Weight… don’t touch that belt! At least before you do, make sure you know the reasoning behind why weight belts are used and if you should or should not use them.
Types of Belts
There are various types of belts that any person could buy. The three that are most common are bodybuilding belts, powerlifting belts, and velcro belts. Bodybuilding belts are the belts you see with the thinner belt in the front with a broader back. Powerlifting belts are different from bodybuilding belts due to their uniformity across their length. These belts typically are manufactured with a stiffer material, such as leather, with the goal of assisting the athlete with heavier weight. Finally, the nylon belts are made of a synthetic material with the fastening mechanism being velcro.
Why are they used?
Each of these belts generally have the same purpose no matter what belt is being used. Their main purpose is to help assist the athlete or individual in creating intra-abdominal pressure. In short, intra-abdominal pressure is essential for a safe and efficient lift, especially when referencing a deadlift or a squat. The pressure that is created with the assistance of the belt helps ensure that there is proper loading of the spine through proper muscle activation. Without the belt, the body can only create a limited amount of pressure based on the technique, training, and experience of the individual. The belt around the torso provides an extra layer of “muscle” around the abdominals to increase the pressure that can be made. This added pressure is not substantial but can assist with specific training goals. If you want to learn more about bracing then check out one of our previous blogs!
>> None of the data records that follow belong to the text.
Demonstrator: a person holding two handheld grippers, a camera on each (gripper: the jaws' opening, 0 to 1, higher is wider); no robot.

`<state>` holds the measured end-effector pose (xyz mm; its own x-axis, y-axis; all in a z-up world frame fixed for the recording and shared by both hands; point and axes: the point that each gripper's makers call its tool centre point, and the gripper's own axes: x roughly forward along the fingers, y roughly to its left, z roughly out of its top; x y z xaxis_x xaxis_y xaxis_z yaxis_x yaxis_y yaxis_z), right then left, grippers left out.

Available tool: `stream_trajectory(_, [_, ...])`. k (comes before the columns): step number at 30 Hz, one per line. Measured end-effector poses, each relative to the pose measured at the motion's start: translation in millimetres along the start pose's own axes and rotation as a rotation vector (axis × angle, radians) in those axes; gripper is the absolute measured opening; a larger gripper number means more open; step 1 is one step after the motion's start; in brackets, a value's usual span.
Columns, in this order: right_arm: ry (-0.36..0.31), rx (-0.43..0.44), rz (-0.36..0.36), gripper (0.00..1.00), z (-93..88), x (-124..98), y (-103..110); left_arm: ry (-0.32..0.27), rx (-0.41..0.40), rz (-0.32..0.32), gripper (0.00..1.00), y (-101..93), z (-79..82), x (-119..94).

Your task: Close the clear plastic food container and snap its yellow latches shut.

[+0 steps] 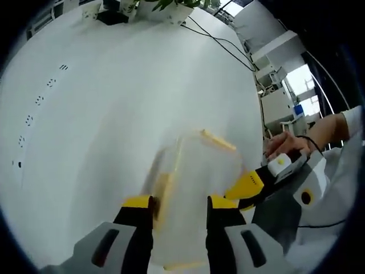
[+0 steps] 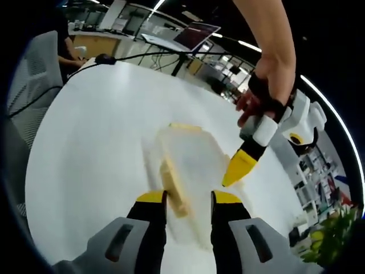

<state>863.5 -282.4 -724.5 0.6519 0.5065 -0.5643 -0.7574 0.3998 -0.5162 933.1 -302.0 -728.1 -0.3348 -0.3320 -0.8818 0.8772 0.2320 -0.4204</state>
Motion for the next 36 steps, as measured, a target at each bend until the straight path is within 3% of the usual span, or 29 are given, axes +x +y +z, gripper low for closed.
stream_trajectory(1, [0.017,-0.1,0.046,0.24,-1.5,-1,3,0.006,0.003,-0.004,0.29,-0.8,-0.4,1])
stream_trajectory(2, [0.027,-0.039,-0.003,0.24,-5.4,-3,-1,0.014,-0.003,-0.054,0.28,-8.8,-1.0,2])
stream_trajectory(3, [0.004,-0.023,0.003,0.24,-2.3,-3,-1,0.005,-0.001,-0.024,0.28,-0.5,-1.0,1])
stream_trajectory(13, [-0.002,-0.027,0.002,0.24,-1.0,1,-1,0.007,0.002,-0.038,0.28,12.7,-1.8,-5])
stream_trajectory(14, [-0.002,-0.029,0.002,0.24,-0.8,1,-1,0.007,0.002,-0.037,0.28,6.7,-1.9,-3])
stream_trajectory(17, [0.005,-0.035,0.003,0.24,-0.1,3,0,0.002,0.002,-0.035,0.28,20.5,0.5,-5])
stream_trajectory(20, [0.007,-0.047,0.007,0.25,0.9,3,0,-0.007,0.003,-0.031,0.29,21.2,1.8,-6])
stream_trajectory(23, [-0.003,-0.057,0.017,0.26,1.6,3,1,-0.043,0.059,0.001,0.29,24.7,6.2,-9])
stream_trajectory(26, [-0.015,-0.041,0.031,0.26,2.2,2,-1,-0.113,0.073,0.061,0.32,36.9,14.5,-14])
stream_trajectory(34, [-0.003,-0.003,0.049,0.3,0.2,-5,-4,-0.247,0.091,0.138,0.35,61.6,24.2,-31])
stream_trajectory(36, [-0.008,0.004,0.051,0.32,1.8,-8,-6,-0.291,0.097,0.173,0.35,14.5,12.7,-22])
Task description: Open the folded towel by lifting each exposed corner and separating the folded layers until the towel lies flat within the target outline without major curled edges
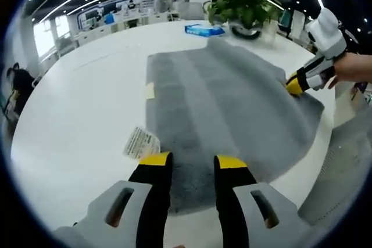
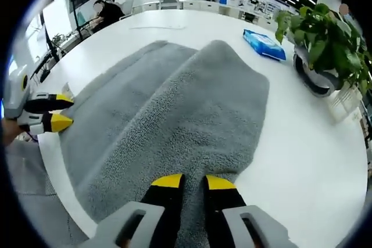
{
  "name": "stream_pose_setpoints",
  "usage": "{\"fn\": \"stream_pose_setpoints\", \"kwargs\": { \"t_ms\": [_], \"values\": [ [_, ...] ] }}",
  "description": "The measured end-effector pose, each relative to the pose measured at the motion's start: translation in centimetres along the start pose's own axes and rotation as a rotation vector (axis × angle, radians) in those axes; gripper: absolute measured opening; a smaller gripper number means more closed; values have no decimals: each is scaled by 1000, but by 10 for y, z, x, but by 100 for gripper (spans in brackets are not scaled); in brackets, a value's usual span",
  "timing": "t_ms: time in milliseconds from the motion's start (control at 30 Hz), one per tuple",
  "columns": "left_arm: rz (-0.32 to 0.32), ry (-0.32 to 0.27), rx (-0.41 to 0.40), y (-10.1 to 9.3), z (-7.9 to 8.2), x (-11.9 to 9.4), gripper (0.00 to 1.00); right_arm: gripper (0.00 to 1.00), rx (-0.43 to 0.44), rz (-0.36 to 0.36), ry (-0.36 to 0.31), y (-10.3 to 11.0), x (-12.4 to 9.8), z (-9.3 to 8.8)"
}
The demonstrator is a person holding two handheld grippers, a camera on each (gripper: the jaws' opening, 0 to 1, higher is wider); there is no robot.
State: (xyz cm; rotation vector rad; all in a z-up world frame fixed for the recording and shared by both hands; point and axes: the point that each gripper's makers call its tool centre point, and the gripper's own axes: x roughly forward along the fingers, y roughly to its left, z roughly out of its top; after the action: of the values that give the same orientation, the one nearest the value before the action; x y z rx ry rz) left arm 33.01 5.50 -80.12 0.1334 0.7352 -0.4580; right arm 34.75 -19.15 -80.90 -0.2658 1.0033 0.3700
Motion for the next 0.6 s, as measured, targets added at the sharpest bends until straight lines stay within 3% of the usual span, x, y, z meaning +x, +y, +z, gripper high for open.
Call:
{"fn": "stream_pose_setpoints", "kwargs": {
  "t_ms": [600],
  "values": [
    [76,-23,-79,30,-7,-7,26,7,-124,-15,-10,15,18,31]
  ]
}}
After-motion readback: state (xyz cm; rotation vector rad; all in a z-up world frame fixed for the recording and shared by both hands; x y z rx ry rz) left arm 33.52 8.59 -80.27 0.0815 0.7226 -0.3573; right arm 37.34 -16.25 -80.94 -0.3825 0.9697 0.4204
Should You Use Weight Belts
Now the biggest question regarding belts: should you use them? That is inherently a loaded question. That, like many questions in fitness, does not have a clearly defined answer. It depends on many factors based on the experience of the lifter, their goals, previous injury history, exercise selection, and many other things that will decide whether or not a lifting belt will be right for them. However, based on the majority of the population, and generalized goals most people DO NOT need a weightlifting belt. This answer ultimately boils down to three reasons: technique, reliance, and atrophy.
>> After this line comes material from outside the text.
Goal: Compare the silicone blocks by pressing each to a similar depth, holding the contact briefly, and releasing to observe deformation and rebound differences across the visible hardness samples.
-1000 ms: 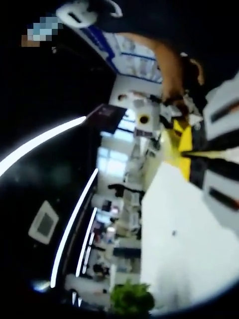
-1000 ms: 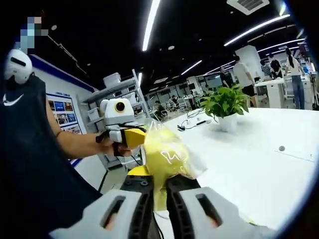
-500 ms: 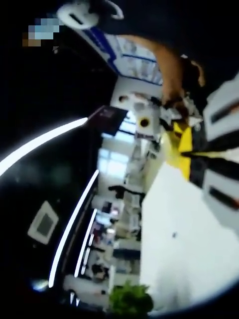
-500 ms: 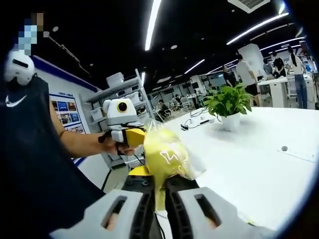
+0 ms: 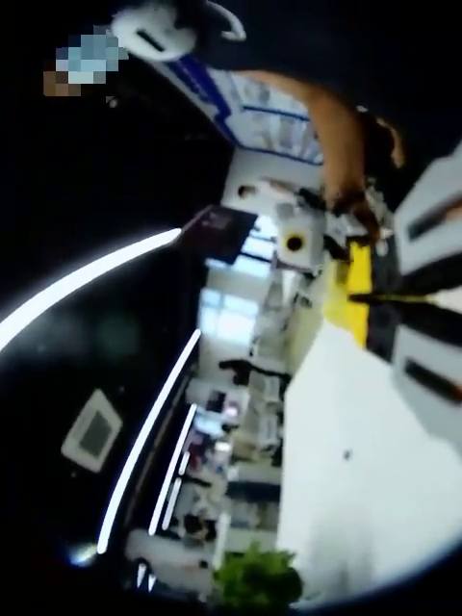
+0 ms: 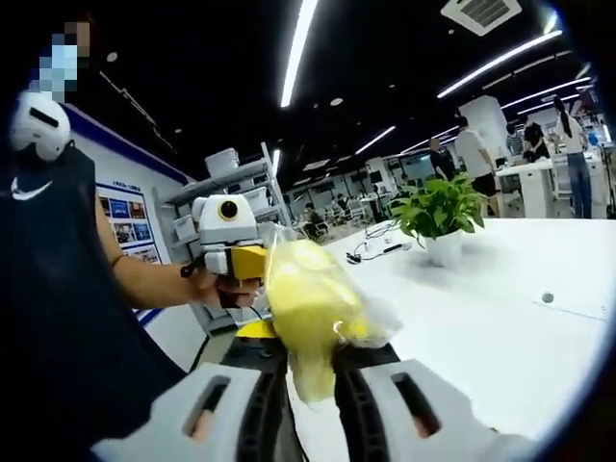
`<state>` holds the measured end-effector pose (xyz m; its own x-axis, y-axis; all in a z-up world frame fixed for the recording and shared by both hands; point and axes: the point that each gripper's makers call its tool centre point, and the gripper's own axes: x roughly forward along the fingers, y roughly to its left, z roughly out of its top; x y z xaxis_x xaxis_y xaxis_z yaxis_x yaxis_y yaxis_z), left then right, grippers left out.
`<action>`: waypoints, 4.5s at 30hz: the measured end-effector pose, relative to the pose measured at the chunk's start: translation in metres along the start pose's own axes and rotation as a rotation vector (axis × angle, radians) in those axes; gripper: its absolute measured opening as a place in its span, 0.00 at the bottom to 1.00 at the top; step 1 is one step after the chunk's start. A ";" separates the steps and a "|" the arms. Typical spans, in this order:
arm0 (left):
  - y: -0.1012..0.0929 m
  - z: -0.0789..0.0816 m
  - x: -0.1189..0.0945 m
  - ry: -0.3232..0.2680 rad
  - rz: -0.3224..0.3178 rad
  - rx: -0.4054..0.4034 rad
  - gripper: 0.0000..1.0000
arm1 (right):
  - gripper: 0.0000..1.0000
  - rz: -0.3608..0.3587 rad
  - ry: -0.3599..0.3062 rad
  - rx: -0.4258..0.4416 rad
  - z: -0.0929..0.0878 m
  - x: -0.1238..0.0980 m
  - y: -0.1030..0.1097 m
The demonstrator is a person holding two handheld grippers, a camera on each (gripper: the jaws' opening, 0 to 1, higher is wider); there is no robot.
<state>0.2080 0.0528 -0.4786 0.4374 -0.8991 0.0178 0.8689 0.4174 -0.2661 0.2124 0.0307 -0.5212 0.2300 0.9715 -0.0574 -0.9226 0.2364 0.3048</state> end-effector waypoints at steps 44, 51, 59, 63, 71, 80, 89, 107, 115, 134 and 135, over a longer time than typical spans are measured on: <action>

Without proper training beforehand, using the belt has no purpose. The purpose of the belt is to assist the lifter in creating high amounts of pressure to increase the weight moved. If the individual does not know how to sufficiently create that pressure, then there is no point and the belt will be just there for show; which it usually is in the first place – don’t be this person.
Reliance is a common reason why generally belts shouldn’t be used. Many times, beginner and intermediate lifters rely too heavily on the belt for exercises and even use the belt on exercises that might not need it. In either case, reliance on the belt may negatively impact your performance in the long run.
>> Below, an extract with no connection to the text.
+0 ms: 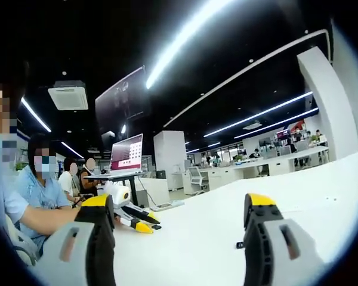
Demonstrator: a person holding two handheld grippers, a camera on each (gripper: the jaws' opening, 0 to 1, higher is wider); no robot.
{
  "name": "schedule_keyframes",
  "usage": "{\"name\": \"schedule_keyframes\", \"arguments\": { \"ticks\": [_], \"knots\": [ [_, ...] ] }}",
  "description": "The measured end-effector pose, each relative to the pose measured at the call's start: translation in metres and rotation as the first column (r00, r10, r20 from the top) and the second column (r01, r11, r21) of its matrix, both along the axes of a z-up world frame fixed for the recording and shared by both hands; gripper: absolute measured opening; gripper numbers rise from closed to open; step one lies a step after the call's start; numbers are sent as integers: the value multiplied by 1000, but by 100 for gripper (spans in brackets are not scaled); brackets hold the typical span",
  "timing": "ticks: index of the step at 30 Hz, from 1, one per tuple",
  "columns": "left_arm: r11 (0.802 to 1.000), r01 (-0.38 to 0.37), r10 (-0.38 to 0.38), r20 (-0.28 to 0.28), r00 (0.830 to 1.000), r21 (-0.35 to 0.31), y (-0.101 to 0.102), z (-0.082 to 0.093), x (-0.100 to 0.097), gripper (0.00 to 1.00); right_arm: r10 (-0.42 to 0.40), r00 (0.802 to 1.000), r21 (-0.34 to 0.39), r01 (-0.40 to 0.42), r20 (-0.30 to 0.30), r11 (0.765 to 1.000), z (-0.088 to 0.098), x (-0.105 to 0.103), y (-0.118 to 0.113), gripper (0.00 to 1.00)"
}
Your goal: Snap the two parts of the plastic buckle together until the buckle closes and remains connected.
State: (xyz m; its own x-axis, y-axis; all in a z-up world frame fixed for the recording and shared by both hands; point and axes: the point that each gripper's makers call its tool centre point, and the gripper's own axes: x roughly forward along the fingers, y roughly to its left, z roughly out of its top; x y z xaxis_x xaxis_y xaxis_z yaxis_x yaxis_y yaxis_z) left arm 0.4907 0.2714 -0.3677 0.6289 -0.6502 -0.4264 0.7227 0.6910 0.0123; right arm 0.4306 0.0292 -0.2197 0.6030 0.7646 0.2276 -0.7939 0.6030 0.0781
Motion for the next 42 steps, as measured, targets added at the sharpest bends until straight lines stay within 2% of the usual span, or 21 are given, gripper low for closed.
{"name": "schedule_keyframes", "arguments": {
  "ticks": [3,10,13,17,25,34,42],
  "knots": [
    [999,-23,22,-13,1000,-36,4,5,1,26,0,1000,-2,0,13,1000,2,-2,0,91],
    [999,-35,33,-59,998,-38,7,-5,2,25,12,1000,15,-12,11,1000,4,-2,1,89],
    [999,-28,27,-52,998,-31,7,-4,3,25,11,1000,11,-11,2,1000,3,0,1,89],
    [999,-10,8,-56,998,-34,4,-5,-1,19,12,1000,5,-12,3,1000,3,2,0,89],
    [999,-21,19,-62,998,-36,4,-7,-3,19,17,1000,19,-17,-5,1000,3,1,0,88],
    [997,-57,53,-73,996,-53,8,-8,-1,19,23,1000,3,-23,-5,1000,1,-2,4,88],
    [997,-54,51,-68,996,-46,9,-8,1,19,29,1000,10,-28,-14,1000,0,-3,5,88]
  ]
}}
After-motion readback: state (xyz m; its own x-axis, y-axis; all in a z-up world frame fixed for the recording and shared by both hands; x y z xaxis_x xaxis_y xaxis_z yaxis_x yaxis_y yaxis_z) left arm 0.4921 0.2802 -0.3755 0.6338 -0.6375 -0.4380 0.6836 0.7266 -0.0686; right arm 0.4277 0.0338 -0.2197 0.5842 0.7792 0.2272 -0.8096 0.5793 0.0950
Why you shouldn’t use Weight Belts
Finally, the most significant reason why a belt shouldn’t be used is this idea of atrophy. Atrophy is the term used to describe losing muscle, this is when an insufficient amount of stimulus is given to a muscle to grow. An easier way to say this is “you use it or you lose it.” Although this may not be a realistic example, the concept is still a good rule of thumb to any gym accessory. Whether this is belts, wraps, straps, they all can have the same effect. In addition to poor technique and reliance on the belt, the core and the surrounding musculature may become weaker if the belt is used too much.
When the belt is used too much, focus starts to deviate from proper form to just using the belt. This means that the core is not being used nearly enough and the overall form decreases. Using a belt may lead to an overall increased injury risk if not used properly. With all these factors, using a belt for a novice, beginner, or intermediate, gym-goer should not be recommended at first. Just like anything, everything has its place and time.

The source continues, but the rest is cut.